- **EXERCISE AIM**: Return a copy of every line in the records that includes the word "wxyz".

- **MATERIAL TO PROCESS**:
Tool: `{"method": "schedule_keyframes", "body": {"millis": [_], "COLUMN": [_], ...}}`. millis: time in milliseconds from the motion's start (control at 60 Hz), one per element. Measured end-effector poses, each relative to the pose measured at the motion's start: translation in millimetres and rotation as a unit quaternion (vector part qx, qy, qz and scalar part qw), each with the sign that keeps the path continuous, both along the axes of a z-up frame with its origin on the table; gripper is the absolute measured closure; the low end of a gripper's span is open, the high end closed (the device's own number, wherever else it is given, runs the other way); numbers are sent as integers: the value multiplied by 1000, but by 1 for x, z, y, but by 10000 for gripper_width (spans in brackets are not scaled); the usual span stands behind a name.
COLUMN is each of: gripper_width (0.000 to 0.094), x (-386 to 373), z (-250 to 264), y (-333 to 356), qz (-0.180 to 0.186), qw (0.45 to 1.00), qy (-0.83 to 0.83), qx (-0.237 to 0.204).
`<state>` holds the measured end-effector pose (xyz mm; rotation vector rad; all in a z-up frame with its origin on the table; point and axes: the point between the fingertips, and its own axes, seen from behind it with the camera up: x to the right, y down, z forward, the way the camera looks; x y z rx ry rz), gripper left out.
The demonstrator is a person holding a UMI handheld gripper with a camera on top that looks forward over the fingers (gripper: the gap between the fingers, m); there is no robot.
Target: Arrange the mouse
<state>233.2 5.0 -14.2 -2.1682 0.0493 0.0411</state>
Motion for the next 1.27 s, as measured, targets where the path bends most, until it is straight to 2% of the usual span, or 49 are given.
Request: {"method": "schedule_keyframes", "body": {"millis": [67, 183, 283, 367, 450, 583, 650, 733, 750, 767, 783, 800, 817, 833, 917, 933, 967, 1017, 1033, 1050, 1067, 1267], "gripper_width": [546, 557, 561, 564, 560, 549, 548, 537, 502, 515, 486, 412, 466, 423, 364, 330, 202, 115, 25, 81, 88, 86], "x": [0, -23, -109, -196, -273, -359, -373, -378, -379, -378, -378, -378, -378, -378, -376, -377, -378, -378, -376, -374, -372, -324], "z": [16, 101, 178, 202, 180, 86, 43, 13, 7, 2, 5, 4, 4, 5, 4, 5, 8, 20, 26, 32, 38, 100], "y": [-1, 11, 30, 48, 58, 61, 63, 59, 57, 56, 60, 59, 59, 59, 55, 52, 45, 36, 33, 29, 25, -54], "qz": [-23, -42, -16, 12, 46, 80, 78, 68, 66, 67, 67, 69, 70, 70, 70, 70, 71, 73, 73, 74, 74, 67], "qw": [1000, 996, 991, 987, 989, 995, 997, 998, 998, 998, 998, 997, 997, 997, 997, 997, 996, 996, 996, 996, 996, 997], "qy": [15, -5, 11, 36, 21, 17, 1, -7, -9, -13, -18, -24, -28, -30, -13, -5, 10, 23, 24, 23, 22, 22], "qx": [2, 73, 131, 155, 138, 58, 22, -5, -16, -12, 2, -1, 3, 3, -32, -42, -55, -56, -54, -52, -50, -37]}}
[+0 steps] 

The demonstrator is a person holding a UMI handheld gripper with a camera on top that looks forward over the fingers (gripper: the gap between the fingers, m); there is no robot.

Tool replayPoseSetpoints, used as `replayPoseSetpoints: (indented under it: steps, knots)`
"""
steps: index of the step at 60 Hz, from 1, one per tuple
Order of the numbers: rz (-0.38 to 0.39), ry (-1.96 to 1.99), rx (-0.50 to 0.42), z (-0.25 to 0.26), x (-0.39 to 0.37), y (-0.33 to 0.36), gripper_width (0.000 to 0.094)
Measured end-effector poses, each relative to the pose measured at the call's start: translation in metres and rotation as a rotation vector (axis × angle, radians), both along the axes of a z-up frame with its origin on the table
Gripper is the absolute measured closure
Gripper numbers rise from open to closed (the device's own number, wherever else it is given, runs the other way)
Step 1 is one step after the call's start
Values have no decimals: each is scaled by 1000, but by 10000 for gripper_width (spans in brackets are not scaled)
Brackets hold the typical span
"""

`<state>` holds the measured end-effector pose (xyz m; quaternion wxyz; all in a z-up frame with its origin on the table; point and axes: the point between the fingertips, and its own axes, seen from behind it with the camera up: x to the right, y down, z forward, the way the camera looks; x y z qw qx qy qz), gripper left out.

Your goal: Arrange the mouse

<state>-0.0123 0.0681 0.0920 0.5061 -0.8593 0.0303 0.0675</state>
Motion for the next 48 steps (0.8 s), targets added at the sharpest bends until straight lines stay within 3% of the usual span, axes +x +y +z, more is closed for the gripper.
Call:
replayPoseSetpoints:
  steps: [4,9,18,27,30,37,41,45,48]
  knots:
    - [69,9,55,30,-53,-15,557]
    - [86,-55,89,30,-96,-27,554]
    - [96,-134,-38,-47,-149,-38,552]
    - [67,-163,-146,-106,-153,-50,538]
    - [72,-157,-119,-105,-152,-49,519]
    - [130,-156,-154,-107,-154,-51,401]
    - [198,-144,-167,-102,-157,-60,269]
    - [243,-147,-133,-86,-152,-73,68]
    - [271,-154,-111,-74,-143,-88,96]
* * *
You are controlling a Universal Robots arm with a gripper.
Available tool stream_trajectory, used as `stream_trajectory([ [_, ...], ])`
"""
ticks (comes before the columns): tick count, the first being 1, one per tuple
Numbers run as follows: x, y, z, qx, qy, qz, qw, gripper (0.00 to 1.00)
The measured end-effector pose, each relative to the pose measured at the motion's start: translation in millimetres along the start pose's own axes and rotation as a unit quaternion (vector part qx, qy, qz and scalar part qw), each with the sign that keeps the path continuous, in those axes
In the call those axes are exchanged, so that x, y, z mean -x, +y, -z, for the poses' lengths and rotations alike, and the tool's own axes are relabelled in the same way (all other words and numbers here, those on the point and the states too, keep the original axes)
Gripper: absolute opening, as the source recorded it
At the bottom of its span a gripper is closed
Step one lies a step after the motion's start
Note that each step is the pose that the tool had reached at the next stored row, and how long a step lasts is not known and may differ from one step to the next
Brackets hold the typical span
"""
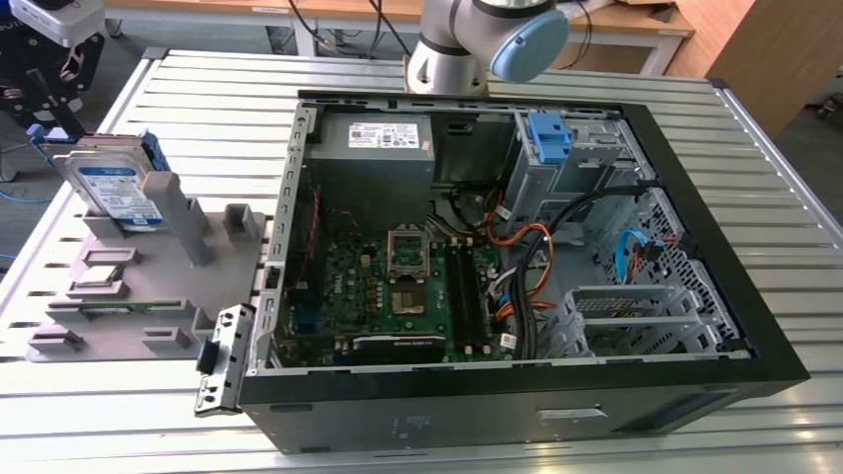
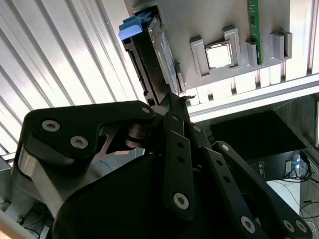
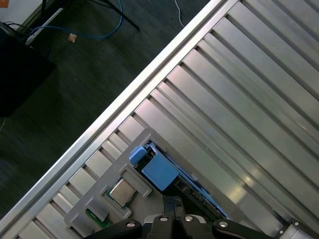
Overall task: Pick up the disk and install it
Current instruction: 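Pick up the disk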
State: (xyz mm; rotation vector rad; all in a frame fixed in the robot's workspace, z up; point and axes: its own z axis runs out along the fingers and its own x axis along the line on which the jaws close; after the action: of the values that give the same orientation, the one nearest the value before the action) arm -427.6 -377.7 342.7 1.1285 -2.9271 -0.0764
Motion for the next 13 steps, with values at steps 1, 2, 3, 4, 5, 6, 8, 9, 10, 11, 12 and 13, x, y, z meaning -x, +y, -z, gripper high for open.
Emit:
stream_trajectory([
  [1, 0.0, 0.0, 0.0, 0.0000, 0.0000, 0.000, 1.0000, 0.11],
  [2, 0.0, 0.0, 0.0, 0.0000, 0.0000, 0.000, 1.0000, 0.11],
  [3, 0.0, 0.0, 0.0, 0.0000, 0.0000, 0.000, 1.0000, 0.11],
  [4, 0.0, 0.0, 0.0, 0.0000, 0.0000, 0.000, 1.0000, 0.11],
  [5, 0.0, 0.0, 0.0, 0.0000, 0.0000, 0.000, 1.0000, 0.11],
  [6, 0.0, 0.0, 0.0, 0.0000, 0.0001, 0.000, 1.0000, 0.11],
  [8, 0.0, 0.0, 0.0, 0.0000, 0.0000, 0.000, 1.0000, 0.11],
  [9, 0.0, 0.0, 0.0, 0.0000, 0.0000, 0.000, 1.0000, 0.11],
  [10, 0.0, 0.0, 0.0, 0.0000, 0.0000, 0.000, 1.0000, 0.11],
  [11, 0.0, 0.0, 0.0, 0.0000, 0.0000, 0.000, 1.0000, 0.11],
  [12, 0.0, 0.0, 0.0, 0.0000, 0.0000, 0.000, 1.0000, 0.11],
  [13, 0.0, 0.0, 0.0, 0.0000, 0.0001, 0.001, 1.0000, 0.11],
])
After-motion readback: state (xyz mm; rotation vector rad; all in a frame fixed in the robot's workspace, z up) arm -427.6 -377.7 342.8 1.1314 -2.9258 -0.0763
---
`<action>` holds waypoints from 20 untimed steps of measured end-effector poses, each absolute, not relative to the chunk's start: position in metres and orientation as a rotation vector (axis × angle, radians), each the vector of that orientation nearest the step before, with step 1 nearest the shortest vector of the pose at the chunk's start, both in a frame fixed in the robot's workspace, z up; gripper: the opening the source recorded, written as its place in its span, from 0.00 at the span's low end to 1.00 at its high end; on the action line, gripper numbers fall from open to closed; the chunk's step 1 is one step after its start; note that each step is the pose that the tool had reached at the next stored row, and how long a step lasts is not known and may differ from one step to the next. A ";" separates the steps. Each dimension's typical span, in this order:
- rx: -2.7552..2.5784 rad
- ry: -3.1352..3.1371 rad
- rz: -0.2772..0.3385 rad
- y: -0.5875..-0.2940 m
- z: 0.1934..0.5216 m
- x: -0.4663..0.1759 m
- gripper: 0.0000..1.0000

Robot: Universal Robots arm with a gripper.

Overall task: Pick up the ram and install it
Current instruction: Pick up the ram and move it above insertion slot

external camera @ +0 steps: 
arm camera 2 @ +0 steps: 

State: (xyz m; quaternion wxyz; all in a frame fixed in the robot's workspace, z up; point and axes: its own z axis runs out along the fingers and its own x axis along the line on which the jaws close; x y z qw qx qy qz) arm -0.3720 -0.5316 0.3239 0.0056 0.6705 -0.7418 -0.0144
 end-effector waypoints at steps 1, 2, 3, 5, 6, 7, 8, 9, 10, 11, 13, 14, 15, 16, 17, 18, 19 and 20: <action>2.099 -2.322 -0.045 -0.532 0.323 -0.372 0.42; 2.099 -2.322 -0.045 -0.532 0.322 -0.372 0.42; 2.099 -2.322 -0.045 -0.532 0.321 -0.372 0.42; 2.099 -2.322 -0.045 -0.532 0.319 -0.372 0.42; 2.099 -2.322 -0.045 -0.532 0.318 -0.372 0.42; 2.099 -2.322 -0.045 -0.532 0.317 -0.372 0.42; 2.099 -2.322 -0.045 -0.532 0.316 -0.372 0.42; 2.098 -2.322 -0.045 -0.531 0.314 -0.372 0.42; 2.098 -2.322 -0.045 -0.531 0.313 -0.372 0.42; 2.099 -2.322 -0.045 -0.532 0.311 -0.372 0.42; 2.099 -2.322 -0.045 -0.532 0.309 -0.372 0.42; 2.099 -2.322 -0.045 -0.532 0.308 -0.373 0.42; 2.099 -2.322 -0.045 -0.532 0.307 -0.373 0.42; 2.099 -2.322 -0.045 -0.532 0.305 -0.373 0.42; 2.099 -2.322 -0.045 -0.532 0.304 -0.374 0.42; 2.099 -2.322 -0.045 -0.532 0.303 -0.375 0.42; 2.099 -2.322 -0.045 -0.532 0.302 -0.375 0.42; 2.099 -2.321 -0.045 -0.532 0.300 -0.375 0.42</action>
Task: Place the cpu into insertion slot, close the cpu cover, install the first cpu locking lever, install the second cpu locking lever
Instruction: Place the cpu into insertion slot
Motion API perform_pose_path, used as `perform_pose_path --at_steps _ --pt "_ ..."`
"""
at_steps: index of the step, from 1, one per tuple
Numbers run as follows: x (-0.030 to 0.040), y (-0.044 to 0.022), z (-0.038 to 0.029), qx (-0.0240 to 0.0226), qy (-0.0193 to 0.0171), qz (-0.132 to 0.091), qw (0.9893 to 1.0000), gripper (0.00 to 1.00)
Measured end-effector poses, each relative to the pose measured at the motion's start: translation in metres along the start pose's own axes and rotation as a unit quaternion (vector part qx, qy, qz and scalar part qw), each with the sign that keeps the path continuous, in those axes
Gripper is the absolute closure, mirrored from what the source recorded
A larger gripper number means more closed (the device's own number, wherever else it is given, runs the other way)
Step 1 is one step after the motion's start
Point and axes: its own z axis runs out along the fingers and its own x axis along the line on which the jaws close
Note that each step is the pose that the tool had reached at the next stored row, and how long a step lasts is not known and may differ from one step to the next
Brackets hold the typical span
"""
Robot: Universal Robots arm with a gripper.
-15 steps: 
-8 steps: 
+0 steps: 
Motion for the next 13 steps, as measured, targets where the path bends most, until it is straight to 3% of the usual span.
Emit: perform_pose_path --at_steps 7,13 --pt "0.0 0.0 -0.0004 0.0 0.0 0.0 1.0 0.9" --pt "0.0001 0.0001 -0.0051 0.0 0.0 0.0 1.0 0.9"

- **WRITTEN SOLUTION**:
`<state>` holds the measured end-effector pose (xyz m; quaternion wxyz; all in a z-up frame with its origin on the table; point and axes: the point between the fingertips, and its own axes, seen from behind it with the camera up: x to the right, y down, z forward, the way the camera looks; x y z qw qx qy qz), gripper left out.
State: (xyz m; quaternion wxyz; all in a frame fixed in the robot's workspace, z up; point and axes: its own z axis runs out along the fingers and its own x axis along the line on which the jaws close; x y z qw qx qy qz) arm -0.3720 -0.5316 0.3239 0.0056 0.6705 -0.7418 -0.0144

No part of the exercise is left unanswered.